Question

In Exercises 7–10, the augmented matrix of a linear system has been reduced by row operations to the form shown. In each case, continue the appropriate row operations and describe the solution set of the original system.

8. \(\left( {\begin{aligned}{*{20}{c}}1&{ - 4}&9&0\\0&1&7&0\\0&0&2&0\end{aligned}} \right)\)

Short answer

The solution set of the linear system contains one solution; i.e., \(\left( {\begin{aligned}{*{20}{c}}0\\0\\0\end{aligned}} \right)\).

Step-by-step solution

Rewrite the given augmented matrix of a linear system

The augmented matrix of a linear system is given as

\(\left( {\begin{aligned}{*{20}{c}}1&{ - 4}&9&0\\0&1&7&0\\0&0&2&0\end{aligned}} \right)\)

Perform elementary row operations

A basic principle states that row operations do not affect the solution set of a linear system.

To obtain \(z\) in the third equation, perform an elementary row operationon the matrix \(\left( {\begin{aligned}{*{20}{c}}1&{ - 4}&9&0\\0&1&7&0\\0&0&2&0\end{aligned}} \right)\) as shown below.

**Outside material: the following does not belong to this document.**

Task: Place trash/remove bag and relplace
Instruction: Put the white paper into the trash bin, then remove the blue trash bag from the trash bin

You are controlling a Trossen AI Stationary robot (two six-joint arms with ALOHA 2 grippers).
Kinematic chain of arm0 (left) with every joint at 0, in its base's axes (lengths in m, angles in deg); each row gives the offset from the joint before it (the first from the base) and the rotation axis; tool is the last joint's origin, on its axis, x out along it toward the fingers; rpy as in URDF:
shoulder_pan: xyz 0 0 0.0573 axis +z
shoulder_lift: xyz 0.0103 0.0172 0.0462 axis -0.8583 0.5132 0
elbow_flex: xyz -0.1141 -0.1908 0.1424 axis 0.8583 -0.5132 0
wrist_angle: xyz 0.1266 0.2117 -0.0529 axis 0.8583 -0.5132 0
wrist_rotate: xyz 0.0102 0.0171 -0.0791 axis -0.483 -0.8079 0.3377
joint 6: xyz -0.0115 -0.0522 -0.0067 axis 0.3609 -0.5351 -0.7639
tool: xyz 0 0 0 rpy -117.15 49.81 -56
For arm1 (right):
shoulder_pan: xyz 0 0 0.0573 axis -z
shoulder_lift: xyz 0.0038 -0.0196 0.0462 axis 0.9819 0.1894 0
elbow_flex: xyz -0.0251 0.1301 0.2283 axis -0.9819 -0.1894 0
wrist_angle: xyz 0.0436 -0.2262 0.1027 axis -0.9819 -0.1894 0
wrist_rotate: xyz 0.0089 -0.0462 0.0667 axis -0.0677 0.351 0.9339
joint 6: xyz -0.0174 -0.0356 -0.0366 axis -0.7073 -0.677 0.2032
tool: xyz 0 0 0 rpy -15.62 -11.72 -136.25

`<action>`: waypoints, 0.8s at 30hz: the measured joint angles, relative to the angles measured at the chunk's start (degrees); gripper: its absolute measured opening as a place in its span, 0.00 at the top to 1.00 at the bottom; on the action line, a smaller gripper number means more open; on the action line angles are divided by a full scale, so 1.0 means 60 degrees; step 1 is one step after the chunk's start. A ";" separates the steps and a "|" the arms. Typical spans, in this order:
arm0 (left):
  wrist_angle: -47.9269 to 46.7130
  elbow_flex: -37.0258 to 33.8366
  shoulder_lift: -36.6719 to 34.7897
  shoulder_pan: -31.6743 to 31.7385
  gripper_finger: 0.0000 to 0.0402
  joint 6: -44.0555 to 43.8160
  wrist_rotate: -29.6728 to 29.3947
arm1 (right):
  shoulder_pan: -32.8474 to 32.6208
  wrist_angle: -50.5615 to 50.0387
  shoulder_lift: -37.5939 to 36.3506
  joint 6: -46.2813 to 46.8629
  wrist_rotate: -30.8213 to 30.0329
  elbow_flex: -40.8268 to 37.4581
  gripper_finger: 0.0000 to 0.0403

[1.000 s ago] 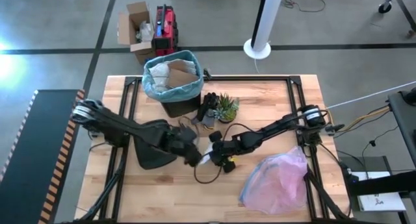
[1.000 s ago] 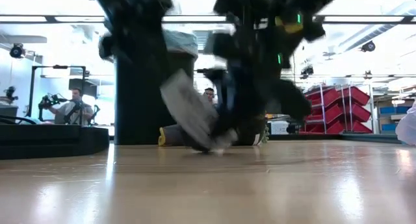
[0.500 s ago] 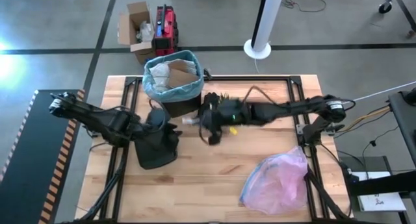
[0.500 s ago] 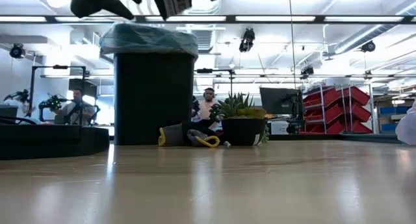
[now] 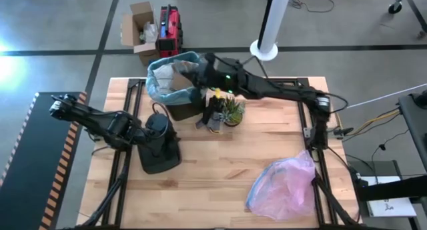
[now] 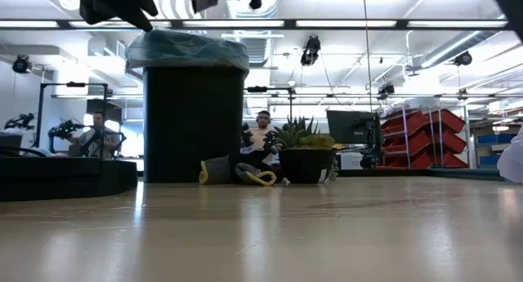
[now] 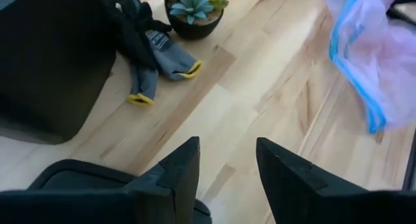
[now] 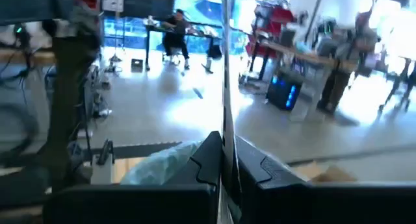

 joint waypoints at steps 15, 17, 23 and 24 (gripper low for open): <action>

Divide the third row by 2; i.e., \({R_3} \to \frac{1}{2}{R_3}\)to get

\(\left( {\begin{aligned}{*{20}{c}}1&{ - 4}&9&0\\0&1&7&0\\{\frac{0}{2}}&{\frac{0}{2}}&{\frac{2}{2}}&{\frac{0}{2}}\end{aligned}} \right)\)

After the row operation, the matrix becomes

\(\left( {\begin{aligned}{*{20}{c}}1&{ - 4}&9&0\\0&1&7&0\\0&0&1&0\end{aligned}} \right)\)

To eliminate the\(7z\)term in the second equation, perform an elementary row operationon the matrix \(\left( {\begin{aligned}{*{20}{c}}1&{ - 4}&9&0\\0&1&7&0\\0&0&1&0\end{aligned}} \right)\) as shown below.

Subtract 7 times the third row from the second row 2; i.e., \({R_2} \to {R_2} - 7{R_3}\).

\(\left( {\begin{aligned}{*{20}{c}}1&{ - 4}&9&0\\{0 - 7\left( 0 \right)}&{1 - 7\left( 0 \right)}&{7 - 7\left( 1 \right)}&{0 - 7\left( 0 \right)}\\0&0&1&0\end{aligned}} \right)\)

After the row operation, the matrix becomes

\(\left( {\begin{aligned}{*{20}{c}}1&{ - 4}&9&0\\0&1&0&0\\0&0&1&0\end{aligned}} \right)\)

Eliminate the second element of the first row

To eliminate the\( - 4y\)term in the first equation,perform an elementary row operationon the matrix \(\left( {\begin{aligned}{*{20}{c}}1&{ - 4}&9&0\\0&1&0&0\\0&0&1&0\end{aligned}} \right)\) as shown below.

Add 4 times the second row to the first row;i.e., \({R_1} \to {R_1} + 4{R_2}\).

\(\left( {\begin{aligned}{*{20}{c}}{1 + 4\left( 0 \right)}&{ - 4 + 4\left( 1 \right)}&{9 + 4\left( 0 \right)}&{0 + 4\left( 0 \right)}\\0&1&0&0\\0&0&1&0\end{aligned}} \right)\)

After the row operation, the matrix becomes

\(\left( {\begin{aligned}{*{20}{c}}1&0&9&0\\0&1&0&0\\0&0&1&0\end{aligned}} \right)\)

Eliminate the third element of the first row

To eliminate the\(9z\)term in the first equation,perform an elementary row operationon the matrix \(\left( {\begin{aligned}{*{20}{c}}1&0&9&0\\0&1&0&0\\0&0&1&0\end{aligned}} \right)\) as shown below.

Subtract 9 times the third row from the first ro;i.e., \({R_1} \to {R_1} - 9{R_3}\).

\(\left( {\begin{aligned}{*{20}{c}}{1 - 9\left( 0 \right)}&{0 - 9\left( 0 \right)}&{9 - 9\left( 1 \right)}&{0 - 9\left( 0 \right)}\\0&1&0&0\\0&0&1&0\end{aligned}} \right)\)

After the row operation, the matrix becomes

\(\left( {\begin{aligned}{*{20}{c}}1&0&0&0\\0&1&0&0\\0&0&1&0\end{aligned}} \right)\)

Convert the augmented matrix into a system of linear equations to get\(x = 0,\,\,y = 0,\,\,\)and\(z = 0.\)

Hence, the required solution is \(\left( {\begin{aligned}{*{20}{c}}0\\0\\0\end{aligned}} \right)\).